**Problem description**
Taking the entries below from the top, restate each line exactly and end with the line containing "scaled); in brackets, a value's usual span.".

(Beginning of Information provided)

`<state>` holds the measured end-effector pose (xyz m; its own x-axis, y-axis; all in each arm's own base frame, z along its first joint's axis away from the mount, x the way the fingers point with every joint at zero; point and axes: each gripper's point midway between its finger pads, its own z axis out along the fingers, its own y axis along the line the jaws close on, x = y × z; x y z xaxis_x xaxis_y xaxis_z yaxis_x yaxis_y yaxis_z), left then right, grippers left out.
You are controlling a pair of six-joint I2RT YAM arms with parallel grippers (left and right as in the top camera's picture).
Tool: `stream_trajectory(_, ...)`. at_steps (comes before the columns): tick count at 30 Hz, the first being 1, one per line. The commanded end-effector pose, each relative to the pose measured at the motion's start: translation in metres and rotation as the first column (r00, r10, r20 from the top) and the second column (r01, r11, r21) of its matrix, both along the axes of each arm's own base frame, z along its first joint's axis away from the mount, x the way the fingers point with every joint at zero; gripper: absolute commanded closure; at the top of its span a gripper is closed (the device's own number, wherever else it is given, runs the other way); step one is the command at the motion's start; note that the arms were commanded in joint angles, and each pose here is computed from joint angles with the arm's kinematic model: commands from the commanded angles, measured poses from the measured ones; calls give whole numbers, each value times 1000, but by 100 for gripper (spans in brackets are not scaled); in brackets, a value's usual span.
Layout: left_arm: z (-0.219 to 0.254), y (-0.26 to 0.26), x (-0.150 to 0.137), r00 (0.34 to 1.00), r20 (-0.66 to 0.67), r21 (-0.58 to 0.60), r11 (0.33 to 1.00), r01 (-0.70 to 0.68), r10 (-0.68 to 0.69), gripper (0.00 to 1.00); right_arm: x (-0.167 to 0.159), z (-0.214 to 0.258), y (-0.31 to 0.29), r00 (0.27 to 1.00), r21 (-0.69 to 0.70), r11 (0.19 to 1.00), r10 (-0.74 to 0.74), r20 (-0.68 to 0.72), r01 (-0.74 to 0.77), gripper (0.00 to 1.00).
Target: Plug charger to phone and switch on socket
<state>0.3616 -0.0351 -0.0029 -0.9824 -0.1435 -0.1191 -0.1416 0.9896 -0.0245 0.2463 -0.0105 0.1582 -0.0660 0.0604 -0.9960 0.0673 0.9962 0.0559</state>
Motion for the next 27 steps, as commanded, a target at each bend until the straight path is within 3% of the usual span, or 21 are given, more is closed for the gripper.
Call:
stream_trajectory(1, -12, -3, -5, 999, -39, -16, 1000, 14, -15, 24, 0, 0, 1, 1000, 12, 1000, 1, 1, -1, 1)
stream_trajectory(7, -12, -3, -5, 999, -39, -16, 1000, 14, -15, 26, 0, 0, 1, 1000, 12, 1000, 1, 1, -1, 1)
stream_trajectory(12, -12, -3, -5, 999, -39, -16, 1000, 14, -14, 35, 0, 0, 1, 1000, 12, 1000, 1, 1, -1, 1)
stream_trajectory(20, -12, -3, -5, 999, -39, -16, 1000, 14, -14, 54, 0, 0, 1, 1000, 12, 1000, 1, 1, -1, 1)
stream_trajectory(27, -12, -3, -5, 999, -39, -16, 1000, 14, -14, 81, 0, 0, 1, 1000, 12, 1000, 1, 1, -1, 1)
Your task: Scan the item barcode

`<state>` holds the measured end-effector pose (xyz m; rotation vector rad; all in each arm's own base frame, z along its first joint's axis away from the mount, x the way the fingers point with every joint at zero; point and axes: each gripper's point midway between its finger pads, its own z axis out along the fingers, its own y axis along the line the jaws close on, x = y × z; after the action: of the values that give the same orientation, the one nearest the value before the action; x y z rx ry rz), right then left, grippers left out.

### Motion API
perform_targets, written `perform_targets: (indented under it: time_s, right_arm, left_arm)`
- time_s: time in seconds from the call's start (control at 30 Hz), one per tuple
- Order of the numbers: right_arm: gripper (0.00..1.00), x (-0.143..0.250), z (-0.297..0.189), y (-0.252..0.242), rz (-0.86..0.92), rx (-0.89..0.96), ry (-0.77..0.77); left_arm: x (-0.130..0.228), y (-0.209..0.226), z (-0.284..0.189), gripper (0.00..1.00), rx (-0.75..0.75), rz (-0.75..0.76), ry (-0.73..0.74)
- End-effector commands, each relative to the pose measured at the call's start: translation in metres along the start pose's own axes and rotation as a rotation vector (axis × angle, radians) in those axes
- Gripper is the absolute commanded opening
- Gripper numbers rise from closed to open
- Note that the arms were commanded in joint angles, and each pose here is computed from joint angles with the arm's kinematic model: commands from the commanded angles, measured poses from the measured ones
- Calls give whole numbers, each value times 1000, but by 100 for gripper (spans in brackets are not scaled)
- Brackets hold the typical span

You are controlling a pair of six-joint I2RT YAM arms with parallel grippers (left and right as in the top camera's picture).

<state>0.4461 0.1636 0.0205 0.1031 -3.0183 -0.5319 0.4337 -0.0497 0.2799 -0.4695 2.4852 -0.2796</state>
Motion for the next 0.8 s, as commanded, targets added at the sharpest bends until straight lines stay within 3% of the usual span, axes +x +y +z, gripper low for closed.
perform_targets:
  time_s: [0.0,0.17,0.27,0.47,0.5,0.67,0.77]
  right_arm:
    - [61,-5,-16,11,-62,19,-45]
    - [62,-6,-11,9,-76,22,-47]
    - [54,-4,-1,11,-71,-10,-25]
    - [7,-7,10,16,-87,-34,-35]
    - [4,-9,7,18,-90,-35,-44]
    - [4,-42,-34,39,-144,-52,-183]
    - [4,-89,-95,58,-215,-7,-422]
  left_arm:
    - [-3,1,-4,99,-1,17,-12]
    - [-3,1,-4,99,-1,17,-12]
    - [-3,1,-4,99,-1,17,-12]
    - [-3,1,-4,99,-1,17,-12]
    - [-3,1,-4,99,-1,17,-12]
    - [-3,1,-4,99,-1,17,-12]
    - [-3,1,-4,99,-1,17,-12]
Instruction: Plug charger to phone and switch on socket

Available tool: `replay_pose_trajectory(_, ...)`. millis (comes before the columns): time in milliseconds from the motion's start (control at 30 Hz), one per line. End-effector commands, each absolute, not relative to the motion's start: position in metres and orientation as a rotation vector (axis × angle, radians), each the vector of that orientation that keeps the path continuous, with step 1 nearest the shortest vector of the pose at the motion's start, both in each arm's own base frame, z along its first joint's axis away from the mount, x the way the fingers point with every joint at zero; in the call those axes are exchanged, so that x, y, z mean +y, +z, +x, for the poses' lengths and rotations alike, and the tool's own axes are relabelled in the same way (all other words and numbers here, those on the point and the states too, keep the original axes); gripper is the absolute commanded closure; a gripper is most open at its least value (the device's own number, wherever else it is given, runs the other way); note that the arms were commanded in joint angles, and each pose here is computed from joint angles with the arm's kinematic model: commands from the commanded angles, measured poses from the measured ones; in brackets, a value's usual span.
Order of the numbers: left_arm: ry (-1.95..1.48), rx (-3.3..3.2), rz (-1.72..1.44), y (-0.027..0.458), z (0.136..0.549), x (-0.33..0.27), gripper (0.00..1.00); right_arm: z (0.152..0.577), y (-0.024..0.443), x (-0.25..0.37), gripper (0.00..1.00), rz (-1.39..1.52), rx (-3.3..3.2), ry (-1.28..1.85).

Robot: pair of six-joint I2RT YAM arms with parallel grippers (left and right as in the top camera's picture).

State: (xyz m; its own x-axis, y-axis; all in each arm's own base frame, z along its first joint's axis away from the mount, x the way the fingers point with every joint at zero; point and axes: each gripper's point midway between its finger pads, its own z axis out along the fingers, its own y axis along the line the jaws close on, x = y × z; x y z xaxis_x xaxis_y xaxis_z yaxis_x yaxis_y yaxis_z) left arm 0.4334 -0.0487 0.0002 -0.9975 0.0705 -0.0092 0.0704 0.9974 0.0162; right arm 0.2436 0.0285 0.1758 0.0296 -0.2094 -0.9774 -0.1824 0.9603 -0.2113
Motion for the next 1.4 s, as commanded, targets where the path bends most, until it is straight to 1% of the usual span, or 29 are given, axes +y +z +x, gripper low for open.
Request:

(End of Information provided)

**Response below**
`<state>` holds the measured end-effector pose (xyz m; its own x-axis, y-axis; all in each arm's own base frame, z along its first joint's axis away from the mount, x the way the fingers point with every joint at zero; point and axes: each gripper's point midway between its finger pads, its own z axis out along the fingers, its own y axis along the line the jaws close on, x = y × z; x y z xaxis_x xaxis_y xaxis_z yaxis_x yaxis_y yaxis_z), left then right, grippers left out.
You are controlling a pair of six-joint I2RT YAM arms with parallel grippers (left and right as in the top camera's picture).
Tool: `stream_trajectory(_, ...)`. at_steps (comes before the columns): tick count at 30 Hz, the first being 1, one per line. The commanded end-effector pose, each relative to the pose measured at the motion's start: translation in metres and rotation as the first column (r00, r10, r20 from the top) and the second column (r01, r11, r21) of its matrix, both along the axes of each arm's own base frame, z along its first joint's axis away from the mount, x the way the fingers point with every joint at zero; gripper: absolute commanded closure; at the top of its span a gripper is closed (the device's own number, wherever else it is given, runs the other way); step one is the command at the motion's start; note that the arms were commanded in joint angles, and each pose here is computed from joint angles with the arm's kinematic model: commands from the commanded angles, measured poses from the measured ones; calls give whole numbers, each value times 1000, but by 100 for gripper (spans in brackets are not scaled); in brackets, a value's usual span.

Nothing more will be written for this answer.